BRIEF - Scan the records for the string "help"; copy each line where it occurs.

Stored dataset items:
------------

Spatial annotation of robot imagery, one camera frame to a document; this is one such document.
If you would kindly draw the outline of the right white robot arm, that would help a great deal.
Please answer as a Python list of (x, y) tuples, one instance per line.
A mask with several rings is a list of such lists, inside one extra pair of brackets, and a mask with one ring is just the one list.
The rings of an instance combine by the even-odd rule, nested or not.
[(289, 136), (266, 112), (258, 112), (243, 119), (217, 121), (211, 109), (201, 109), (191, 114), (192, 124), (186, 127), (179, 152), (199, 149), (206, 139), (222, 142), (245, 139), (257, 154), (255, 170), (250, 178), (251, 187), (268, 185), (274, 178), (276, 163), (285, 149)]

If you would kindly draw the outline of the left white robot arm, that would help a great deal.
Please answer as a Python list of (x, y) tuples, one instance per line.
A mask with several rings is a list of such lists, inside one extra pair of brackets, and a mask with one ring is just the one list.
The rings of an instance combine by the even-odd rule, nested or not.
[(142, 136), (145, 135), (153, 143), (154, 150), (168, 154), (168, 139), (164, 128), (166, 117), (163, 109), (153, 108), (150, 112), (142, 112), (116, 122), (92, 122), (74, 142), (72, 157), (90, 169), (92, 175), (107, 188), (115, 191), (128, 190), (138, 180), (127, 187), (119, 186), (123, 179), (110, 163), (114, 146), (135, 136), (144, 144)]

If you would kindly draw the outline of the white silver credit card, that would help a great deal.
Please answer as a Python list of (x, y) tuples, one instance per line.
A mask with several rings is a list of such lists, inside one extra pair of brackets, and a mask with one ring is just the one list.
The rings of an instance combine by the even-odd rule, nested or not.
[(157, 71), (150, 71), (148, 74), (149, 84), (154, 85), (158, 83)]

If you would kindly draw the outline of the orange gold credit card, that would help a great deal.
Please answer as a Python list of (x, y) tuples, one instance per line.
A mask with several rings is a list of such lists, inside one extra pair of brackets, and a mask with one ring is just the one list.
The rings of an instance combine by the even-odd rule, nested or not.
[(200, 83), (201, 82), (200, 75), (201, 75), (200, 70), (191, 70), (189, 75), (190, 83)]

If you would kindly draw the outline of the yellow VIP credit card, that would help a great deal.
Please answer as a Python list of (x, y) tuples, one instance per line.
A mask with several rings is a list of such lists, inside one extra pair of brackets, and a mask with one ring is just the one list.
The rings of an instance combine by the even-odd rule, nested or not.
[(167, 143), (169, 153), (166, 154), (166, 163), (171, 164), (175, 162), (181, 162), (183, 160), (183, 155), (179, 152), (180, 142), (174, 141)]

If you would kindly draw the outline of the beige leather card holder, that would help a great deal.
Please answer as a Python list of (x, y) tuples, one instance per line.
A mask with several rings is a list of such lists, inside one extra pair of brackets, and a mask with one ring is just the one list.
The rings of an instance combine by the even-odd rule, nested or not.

------------

TASK OUTPUT -
If you would kindly draw the outline of the right white robot arm, that would help a great deal.
If you would kindly draw the outline of the left white robot arm, that would help a great deal.
If you would kindly draw the outline of the white silver credit card, that would help a great deal.
If you would kindly draw the outline of the orange gold credit card, that would help a great deal.
If you would kindly draw the outline of the yellow VIP credit card, that would help a great deal.
If you would kindly draw the outline of the beige leather card holder, that would help a great deal.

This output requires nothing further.